Chapter 10

Ben

I know she’s coming before she even reaches the door. Lisa at reception calls me, her tone clipped but with a trace of intrigue. “Mr Ashcroft, there’s a guest on her way up to see you. She seems… determined.”

Lisa has been eyeing me since I checked in. Too eager, too interested. The sharp, furious knock comes next.

I smile, rolling my shoulders back, but my pulse is already kicking up.

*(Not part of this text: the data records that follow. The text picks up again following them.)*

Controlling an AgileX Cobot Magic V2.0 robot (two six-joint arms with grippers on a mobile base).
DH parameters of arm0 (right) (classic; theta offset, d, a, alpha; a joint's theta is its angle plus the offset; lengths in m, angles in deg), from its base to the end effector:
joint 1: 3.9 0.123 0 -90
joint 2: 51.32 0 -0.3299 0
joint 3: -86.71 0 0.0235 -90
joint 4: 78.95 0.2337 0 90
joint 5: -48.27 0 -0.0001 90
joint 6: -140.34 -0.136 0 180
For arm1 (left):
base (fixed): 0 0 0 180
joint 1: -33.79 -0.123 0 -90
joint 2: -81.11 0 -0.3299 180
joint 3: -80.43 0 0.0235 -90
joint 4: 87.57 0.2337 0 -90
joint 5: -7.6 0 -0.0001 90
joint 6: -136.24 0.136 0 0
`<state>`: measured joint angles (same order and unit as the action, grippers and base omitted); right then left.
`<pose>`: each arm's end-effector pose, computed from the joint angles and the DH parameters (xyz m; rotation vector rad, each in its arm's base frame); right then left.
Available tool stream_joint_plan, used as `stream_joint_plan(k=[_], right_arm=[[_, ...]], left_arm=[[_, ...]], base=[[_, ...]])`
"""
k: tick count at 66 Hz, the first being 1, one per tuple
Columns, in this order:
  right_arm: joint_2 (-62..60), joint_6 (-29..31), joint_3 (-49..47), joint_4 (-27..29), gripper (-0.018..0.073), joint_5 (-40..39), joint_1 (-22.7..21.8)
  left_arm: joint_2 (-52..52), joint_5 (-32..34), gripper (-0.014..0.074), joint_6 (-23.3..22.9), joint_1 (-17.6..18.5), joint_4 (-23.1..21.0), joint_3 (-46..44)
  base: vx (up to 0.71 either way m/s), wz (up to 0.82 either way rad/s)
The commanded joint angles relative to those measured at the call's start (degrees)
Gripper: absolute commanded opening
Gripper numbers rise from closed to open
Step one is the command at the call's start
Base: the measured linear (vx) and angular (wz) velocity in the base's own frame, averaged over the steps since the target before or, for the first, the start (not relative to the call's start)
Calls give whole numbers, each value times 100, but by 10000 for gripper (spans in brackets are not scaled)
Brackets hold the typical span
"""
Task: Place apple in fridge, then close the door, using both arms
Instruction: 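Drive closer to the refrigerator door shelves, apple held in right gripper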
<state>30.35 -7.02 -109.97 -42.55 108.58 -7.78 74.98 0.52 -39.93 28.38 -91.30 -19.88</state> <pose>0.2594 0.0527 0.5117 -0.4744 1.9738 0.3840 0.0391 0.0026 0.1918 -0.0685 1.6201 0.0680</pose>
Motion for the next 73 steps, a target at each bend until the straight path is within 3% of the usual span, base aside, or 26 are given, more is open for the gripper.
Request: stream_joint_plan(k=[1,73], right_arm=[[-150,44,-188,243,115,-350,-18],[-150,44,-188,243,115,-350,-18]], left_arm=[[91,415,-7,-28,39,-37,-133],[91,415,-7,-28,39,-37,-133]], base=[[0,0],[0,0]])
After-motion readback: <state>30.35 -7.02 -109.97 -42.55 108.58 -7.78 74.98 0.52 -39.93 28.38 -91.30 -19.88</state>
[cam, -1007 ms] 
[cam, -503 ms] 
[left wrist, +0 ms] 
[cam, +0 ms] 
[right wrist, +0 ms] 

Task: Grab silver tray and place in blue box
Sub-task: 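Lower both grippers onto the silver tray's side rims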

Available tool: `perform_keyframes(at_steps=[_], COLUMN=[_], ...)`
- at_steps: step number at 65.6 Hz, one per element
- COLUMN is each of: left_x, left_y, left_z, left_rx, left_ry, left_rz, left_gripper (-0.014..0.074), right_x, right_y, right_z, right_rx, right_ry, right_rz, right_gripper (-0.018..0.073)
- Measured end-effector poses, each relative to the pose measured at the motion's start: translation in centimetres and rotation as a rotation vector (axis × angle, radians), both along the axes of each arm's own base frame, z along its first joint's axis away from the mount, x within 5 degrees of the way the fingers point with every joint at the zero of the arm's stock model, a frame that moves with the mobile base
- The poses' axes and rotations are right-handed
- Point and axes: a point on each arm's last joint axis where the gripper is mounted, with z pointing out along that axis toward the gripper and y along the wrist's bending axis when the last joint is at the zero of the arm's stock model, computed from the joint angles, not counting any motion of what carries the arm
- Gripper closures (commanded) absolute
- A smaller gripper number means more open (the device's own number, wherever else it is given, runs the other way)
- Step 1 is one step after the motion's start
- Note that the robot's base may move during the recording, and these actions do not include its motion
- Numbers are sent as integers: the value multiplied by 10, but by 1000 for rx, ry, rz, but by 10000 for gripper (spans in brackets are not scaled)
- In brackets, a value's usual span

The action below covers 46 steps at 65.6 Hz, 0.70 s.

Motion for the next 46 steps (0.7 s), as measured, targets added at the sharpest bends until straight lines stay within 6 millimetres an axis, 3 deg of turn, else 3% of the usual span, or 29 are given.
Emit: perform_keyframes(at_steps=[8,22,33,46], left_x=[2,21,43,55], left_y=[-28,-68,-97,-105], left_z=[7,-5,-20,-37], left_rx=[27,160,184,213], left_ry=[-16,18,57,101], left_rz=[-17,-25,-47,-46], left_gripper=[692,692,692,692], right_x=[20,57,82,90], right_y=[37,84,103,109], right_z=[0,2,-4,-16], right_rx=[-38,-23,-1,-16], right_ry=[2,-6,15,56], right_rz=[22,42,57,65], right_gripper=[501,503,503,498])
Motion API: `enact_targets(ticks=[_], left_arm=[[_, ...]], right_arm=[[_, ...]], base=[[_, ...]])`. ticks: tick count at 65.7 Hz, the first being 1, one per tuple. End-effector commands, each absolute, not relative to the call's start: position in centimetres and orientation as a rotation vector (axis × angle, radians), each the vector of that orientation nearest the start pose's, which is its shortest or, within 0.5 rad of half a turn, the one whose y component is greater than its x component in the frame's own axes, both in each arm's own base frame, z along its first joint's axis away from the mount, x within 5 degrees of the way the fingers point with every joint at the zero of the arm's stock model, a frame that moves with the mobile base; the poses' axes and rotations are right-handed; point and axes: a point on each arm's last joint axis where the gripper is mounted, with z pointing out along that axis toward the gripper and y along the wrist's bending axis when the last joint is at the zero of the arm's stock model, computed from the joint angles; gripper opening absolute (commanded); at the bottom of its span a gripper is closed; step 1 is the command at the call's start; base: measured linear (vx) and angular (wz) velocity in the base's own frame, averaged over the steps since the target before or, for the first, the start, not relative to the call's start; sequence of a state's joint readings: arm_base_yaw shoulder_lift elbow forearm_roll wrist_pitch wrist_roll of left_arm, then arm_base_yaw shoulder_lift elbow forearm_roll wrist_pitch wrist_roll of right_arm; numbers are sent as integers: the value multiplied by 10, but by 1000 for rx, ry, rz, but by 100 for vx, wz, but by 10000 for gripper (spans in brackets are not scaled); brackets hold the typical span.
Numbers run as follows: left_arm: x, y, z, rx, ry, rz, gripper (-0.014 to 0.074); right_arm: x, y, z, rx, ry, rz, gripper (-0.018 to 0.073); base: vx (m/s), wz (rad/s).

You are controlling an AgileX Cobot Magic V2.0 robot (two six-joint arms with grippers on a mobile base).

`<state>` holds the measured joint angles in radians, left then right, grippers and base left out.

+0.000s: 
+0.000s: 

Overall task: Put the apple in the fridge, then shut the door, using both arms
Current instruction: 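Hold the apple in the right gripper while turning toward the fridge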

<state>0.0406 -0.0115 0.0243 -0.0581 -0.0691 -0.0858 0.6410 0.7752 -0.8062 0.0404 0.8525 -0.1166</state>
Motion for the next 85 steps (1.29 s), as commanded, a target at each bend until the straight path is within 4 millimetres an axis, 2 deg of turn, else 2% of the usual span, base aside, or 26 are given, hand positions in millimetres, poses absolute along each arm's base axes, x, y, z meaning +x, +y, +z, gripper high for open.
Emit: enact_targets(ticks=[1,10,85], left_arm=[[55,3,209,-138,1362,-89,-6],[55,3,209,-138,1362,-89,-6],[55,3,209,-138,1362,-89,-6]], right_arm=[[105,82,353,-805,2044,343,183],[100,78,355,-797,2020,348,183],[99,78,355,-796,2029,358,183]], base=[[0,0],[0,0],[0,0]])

I knew she’d come.

But I didn’t expect this heat curling under my skin, this damn anticipation thrumming through my veins.

Another knock, harder this time.

I exhale sharply, then pull open the door and there she is.

Flushed, breathing hard, dark eyes burning as she glares up at me.

Her hair is wild from the wind, loose strands framing her face, untamed and just as fierce as she is.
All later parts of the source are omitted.